Accountability has had a huge effect on scientific productivity. Publications and maps - despite the availability of computers and plotters and The Cloud - is less than half what it was 10 years ago, and it is declining.

Bloated accountability has also had a huge effect on the people charged with managing it. As a chief scientist, fully 60% of my time was taken up with all the required reportage. My work-week was routinely about 55 hours long - because I felt I had to help the scientists get work done and product released. In a science team of ~120 people, we have an Administrative Officer who routinely works a 60-hour week - and she still can't keep up even though she works from dark til dark. She could not function without the 9 assistants to do all that reportage and accountability checking. That's an astounding overhead.

From one admin officer needed per 100 scientists and technicians in 1987, today it is now almost 9 per 100 people.  


When there is suspicion and distrust, the public demands accountability, and this is generally not a bad thing. However, it is possible to stifle research and business productivity almost to a halt with too many accountability demands - mandated reports and constantly-evolving rule-sets for how to do even basic things.

Death by accountability is possible, and I've been watching The Monster's growth actually accelerate in the past 10 years.  It's like a tumor: it demands greater and greater resources, and imposes its priorities on you no matter what else might be important. Already there is far too little Operating Expenses (OE) to get anything meaningful done in the USGS anymore.
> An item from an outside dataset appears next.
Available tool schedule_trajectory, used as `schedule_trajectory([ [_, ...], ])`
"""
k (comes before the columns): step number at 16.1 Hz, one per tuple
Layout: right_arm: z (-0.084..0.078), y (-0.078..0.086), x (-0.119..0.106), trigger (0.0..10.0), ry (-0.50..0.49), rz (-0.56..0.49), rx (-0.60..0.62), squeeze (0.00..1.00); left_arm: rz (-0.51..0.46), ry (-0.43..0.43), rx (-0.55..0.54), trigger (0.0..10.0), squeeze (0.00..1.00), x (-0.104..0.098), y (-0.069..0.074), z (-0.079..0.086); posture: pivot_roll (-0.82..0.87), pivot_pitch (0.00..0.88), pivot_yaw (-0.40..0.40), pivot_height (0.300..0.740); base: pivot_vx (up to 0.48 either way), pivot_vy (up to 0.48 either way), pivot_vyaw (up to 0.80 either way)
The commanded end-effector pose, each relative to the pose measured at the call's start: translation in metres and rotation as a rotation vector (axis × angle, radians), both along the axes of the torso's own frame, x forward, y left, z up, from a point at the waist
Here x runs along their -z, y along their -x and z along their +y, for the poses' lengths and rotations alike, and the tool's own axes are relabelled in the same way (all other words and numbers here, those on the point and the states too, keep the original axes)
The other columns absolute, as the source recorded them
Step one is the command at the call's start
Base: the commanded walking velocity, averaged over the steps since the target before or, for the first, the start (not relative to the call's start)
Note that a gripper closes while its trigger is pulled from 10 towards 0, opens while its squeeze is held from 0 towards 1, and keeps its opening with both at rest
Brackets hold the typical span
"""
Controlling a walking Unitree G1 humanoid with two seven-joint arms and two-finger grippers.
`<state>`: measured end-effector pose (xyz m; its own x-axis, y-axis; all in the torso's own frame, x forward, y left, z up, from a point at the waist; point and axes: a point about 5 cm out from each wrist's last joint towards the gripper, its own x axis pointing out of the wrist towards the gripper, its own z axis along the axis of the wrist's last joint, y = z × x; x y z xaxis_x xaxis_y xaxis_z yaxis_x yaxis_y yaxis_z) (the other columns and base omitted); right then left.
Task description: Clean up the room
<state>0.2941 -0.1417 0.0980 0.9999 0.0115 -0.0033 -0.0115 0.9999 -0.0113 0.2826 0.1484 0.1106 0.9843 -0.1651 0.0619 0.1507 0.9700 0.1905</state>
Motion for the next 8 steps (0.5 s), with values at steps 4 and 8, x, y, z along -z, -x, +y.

Death by Accountability affects not just federal employees, but private businesses and university researchers, too.  We are all being nibbled to death by the flock of accountability geese.

Is there a solution? YES - and it's surprisingly simple.  All new regulations and reporting requirements should have a maximum time-limit - a Sunset Clause. After five or six or even 10 years, they should expire. If they are still necessary, they will inevitably be renewed. But we must stop the permanent add-on increase and growth of The Monster.